Certamente estávamos próximos a alguma Copa, mas aí se esgota meu conhecimento (e interesse) futebolístico. Sou torcedora fiel dos times brasileiros em competições internacionais e olhe lá. Mas sou intérprete, né? Enquanto o evento não começava, saí lendo todos os cubos e mesas no hall de entrada.
Foi assim que aprendi que “a derrota do Brasil para o Uruguai na final da copa de 1950 no Maracanã ficou conhecida como Maracanaço”. Sim, foi a primeira vez que ouvi falar nesse termo, e me lembro de pensar que se não tivesse lido a explicação, pensaria que “Maracanaço” seria um enorme elogio ao Maracanã!
Corta para o evento, um dia inteiro de palestras e painéis sobre comércio exterior.

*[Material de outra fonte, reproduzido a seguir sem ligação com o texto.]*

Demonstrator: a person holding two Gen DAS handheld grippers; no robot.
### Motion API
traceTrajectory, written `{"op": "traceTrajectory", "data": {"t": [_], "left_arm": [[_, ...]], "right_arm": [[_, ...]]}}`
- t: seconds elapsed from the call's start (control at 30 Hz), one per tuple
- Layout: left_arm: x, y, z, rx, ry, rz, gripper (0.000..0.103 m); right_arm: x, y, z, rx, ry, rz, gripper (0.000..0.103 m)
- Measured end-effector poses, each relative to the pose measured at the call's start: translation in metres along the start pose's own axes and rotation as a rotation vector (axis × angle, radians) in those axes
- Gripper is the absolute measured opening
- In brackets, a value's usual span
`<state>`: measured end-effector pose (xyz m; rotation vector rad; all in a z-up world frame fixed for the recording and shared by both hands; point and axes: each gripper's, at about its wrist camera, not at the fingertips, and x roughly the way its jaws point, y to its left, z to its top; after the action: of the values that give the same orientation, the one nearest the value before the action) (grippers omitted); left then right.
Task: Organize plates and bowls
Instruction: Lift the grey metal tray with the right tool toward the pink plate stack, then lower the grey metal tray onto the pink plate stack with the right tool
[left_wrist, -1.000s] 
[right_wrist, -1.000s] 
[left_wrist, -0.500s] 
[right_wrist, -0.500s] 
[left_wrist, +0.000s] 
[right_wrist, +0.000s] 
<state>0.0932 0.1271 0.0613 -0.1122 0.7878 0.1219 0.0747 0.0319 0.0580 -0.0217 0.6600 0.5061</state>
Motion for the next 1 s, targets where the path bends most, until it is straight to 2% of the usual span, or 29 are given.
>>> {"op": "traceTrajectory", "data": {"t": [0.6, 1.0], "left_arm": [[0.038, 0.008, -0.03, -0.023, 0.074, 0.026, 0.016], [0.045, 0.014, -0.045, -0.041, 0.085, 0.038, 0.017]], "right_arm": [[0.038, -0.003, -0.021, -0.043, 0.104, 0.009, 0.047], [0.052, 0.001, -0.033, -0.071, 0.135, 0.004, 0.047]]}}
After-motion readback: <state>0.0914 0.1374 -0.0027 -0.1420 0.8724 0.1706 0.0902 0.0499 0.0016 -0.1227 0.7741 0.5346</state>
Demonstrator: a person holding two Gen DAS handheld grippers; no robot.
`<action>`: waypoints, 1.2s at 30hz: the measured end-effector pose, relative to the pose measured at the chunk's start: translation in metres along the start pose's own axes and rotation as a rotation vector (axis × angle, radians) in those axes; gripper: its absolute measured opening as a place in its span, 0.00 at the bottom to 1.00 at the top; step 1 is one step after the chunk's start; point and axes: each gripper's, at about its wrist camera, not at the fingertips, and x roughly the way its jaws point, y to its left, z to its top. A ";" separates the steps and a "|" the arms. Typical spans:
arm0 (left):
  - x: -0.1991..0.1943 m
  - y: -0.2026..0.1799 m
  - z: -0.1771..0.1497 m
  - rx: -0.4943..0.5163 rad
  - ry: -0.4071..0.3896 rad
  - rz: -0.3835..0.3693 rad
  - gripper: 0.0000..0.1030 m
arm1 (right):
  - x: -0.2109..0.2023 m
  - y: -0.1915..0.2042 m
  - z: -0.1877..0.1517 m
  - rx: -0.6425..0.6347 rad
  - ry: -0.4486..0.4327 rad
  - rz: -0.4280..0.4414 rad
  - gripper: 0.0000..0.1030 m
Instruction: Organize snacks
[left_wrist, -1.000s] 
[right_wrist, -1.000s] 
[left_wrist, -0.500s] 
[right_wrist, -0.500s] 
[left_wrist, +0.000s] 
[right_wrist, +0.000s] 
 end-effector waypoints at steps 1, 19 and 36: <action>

Certamente influenciado pelo mesmo clima futebolístico que havia atiçado minha curiosidade, um dos participantes de um painel à tarde exclamou sobre a situação que havia acabado de descrever: “Aquilo foi praticamente um Maracanaço!”
E a intérprete que vos escreve, empolgadíssima, mirou na rede e marcou o gol! A tradução para os estrangeiros foi fluida e detalhada: “It was a tragedy, just like when Brazil lost to Uruguay in 1950 in Maracanã!”

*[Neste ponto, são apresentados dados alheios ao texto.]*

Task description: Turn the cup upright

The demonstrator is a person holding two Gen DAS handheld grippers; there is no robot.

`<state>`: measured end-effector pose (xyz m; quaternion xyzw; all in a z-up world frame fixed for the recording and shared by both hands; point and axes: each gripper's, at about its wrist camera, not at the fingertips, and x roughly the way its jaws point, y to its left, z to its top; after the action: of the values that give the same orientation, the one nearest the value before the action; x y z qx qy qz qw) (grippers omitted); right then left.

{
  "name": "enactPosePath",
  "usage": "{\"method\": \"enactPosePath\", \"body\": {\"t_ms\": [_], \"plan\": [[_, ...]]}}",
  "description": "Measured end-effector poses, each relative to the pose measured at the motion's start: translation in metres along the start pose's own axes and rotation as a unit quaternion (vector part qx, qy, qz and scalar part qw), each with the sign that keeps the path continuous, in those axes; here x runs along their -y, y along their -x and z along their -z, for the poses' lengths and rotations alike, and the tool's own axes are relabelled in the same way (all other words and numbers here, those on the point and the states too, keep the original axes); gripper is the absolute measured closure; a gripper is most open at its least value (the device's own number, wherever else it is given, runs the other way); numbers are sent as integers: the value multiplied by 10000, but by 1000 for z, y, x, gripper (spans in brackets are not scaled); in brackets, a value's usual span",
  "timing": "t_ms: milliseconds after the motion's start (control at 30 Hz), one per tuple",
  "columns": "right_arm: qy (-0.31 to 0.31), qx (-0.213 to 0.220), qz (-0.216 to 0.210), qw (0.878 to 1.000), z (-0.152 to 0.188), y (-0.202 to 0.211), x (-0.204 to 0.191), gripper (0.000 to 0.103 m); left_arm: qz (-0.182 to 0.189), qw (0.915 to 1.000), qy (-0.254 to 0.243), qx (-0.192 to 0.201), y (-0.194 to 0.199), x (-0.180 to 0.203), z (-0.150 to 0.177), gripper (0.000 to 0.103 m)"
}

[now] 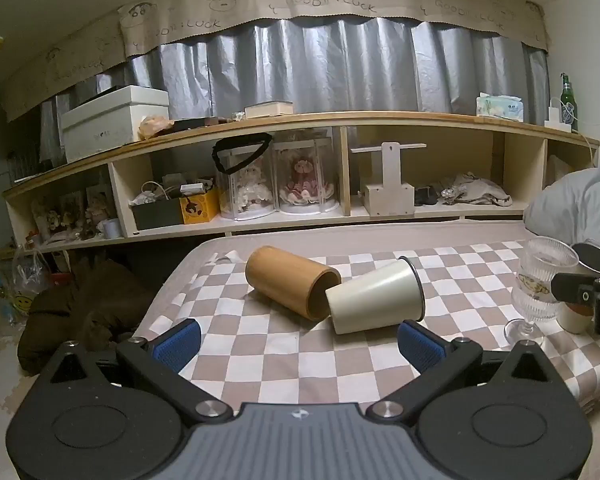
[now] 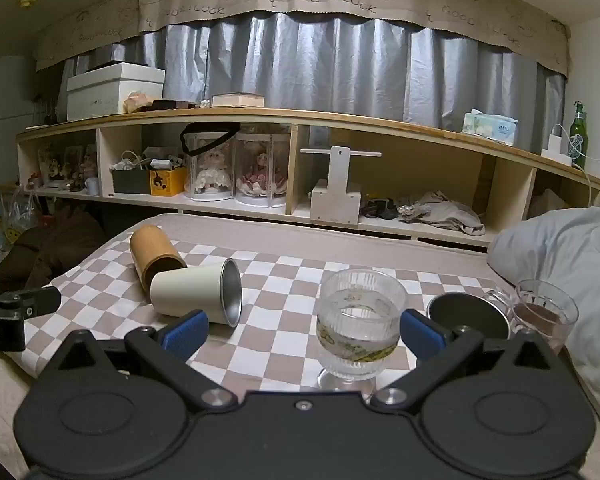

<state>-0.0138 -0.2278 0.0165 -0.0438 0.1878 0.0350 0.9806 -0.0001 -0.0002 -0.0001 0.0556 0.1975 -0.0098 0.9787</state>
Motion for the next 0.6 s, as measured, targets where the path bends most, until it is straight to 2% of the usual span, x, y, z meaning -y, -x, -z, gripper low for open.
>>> {"method": "enactPosePath", "body": {"t_ms": [600], "plan": [[9,-8,8,10000,1,0,0,0,14,10000,15,-23,0,0,0,0]]}}
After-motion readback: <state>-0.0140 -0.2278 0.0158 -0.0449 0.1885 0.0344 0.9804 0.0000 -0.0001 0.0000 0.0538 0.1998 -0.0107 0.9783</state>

Meu colega de cabine me olhou espantado, pois detalhes enciclopédicos não costumam fazer parte do ofício do intérprete – normalmente não há tempo para incluir as informações na fala, além de já estarmos prestando atenção na próxima frase a ser traduzida.
Mas eu tinha alguns segundos de sobra, a informação estava na ponta da língua, e a sensação de euforia quando encaixamos perfeitamente uma tradução difícil… bem, imagino que seja parecida à sensação de acertar o gol da vitória! (Do Brasil, gente. Vitória do Brasil!)